§ YOUR INSTRUCTIONS
Please transcribe exactly, and only, the lines of the data below between the line holding "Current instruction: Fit" and the line holding "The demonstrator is", inclusive.

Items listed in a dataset
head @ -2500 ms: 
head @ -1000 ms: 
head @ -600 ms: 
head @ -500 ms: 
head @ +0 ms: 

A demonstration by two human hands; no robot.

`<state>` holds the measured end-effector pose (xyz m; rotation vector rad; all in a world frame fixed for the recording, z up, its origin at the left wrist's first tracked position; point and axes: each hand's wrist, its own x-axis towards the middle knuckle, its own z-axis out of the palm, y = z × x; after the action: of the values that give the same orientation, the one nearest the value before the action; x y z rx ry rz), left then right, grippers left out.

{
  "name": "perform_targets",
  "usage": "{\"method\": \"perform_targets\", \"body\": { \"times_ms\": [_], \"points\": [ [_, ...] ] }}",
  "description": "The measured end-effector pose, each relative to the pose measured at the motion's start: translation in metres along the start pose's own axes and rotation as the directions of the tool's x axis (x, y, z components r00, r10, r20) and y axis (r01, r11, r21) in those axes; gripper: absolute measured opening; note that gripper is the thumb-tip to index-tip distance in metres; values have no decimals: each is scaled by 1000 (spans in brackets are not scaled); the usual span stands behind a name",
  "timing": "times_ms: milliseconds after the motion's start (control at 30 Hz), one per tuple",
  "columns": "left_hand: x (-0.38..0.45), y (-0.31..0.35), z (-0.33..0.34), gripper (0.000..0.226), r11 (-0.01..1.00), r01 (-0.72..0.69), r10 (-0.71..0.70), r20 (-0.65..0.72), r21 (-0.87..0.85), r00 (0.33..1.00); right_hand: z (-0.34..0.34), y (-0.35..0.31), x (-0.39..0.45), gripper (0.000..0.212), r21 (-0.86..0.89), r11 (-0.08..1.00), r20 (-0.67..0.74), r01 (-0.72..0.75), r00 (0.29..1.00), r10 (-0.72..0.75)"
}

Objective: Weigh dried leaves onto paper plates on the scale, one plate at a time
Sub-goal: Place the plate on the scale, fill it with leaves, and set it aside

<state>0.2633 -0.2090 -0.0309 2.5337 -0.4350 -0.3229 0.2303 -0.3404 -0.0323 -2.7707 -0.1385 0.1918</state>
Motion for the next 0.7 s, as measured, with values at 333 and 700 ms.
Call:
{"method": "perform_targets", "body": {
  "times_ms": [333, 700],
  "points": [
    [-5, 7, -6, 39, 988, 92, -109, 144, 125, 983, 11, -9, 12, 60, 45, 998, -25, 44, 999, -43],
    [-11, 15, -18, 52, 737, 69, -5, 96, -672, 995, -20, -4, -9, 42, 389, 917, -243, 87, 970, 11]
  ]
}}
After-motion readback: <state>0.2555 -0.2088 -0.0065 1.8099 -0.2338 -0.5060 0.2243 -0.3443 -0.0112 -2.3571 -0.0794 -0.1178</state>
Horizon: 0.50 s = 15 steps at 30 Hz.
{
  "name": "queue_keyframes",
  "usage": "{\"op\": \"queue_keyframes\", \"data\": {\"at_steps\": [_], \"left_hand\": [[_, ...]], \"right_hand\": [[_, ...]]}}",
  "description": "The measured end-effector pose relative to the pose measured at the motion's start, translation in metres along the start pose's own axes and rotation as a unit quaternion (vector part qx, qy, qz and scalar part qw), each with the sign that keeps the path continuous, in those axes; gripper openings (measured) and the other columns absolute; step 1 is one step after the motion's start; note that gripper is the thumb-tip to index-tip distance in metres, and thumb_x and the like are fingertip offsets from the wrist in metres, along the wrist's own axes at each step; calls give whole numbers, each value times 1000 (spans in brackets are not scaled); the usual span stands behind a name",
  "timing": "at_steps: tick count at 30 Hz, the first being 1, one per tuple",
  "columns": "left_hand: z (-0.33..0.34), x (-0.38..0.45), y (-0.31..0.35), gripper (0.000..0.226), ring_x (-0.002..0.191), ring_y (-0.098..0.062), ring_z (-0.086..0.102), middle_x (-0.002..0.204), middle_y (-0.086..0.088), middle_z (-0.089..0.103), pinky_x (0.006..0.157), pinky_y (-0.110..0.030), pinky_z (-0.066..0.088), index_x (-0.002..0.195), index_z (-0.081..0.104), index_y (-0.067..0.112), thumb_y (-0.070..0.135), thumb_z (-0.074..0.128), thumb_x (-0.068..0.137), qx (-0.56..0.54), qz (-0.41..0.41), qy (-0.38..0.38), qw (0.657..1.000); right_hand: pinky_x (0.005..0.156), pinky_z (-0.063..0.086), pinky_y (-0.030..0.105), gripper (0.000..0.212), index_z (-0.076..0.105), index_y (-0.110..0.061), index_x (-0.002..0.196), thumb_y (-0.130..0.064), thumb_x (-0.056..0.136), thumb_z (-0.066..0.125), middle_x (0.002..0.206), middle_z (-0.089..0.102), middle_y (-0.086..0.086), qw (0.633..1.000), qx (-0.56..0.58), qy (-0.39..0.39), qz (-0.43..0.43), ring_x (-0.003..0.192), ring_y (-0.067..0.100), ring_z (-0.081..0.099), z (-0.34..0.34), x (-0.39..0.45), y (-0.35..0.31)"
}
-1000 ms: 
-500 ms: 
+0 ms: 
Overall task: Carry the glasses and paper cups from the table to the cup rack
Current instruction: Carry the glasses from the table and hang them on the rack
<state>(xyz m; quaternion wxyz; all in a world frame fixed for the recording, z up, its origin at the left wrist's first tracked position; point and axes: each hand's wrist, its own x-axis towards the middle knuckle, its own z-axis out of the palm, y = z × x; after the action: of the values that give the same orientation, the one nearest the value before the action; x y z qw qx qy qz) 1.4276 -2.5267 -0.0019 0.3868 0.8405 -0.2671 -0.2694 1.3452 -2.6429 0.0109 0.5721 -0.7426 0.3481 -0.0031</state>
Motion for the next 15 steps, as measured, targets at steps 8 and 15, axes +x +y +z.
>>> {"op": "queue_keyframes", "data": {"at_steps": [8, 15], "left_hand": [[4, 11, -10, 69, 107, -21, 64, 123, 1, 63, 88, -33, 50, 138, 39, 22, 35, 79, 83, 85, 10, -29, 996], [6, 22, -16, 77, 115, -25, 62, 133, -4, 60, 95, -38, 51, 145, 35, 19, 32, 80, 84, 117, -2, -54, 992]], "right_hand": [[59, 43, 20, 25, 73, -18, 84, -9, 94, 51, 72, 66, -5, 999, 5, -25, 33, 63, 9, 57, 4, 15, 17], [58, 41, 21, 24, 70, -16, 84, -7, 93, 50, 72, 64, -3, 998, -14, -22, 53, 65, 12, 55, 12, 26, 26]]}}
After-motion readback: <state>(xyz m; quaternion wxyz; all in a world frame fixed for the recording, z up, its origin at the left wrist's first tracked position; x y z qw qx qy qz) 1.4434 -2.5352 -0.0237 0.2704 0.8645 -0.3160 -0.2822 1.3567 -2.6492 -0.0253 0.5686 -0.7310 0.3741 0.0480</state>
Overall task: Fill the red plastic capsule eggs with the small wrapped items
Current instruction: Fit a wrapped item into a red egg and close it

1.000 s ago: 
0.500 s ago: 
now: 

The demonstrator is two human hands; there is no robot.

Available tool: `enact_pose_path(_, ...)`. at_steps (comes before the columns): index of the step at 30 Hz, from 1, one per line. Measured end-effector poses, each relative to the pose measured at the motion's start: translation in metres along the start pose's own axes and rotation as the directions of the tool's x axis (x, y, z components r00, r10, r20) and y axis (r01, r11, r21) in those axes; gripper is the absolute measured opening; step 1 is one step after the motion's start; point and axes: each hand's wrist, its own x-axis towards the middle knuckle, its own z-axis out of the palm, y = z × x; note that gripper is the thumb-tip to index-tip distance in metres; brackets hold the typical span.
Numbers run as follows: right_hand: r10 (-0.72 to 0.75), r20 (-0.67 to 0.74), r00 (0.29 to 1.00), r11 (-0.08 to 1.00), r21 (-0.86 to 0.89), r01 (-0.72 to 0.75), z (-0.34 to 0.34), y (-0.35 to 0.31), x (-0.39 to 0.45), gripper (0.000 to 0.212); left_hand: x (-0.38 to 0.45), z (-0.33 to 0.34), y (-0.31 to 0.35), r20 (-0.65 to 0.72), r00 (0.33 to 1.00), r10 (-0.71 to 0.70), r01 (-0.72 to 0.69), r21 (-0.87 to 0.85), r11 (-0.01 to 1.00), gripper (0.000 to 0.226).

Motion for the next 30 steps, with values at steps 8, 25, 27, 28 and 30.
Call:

§ RESPONSE TO THIS TASK
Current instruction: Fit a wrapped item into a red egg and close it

1.000 s ago: 
0.500 s ago: 
now: 

The demonstrator is two human hands; there is no robot.

This concludes the output.